§ **Recorded information**:
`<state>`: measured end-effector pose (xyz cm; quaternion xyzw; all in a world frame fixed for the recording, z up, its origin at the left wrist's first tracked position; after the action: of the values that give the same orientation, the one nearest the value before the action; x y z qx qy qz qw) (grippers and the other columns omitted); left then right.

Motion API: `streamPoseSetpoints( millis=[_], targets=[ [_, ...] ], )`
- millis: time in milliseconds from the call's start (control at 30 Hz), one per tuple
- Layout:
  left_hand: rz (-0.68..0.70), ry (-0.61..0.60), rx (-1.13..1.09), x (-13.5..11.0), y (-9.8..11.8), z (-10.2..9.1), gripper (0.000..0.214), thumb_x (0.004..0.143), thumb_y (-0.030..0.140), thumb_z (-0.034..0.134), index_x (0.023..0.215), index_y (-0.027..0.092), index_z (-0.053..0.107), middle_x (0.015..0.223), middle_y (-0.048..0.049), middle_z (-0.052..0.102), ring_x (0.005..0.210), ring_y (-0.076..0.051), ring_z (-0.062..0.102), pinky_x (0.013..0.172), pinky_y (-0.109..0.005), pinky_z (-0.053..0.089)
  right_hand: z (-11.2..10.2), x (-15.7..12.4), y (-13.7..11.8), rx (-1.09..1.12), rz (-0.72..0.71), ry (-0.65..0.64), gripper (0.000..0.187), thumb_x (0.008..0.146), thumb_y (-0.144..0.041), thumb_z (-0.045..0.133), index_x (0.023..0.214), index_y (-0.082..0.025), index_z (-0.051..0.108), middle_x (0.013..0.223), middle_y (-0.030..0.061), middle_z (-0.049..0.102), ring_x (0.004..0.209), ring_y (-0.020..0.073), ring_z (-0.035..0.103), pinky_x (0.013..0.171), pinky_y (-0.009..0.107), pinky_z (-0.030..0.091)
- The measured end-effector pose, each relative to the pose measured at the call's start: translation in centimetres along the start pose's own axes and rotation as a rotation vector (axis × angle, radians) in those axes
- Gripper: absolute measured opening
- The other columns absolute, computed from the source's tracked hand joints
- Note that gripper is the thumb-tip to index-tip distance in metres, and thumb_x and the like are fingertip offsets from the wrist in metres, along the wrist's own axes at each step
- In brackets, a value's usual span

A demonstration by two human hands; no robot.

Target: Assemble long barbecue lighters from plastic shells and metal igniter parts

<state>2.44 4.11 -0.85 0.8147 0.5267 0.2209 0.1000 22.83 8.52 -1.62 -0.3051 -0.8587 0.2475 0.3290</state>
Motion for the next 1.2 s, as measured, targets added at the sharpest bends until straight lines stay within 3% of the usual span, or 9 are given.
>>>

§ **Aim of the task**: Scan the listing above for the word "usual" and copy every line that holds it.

§ **Exercise answer**:
- In brackets, a value's usual span
Motion for the next 1.2 s, as measured, targets added at the sharpest bends until straight lines stay within 3% of the usual span, or 9 are given.

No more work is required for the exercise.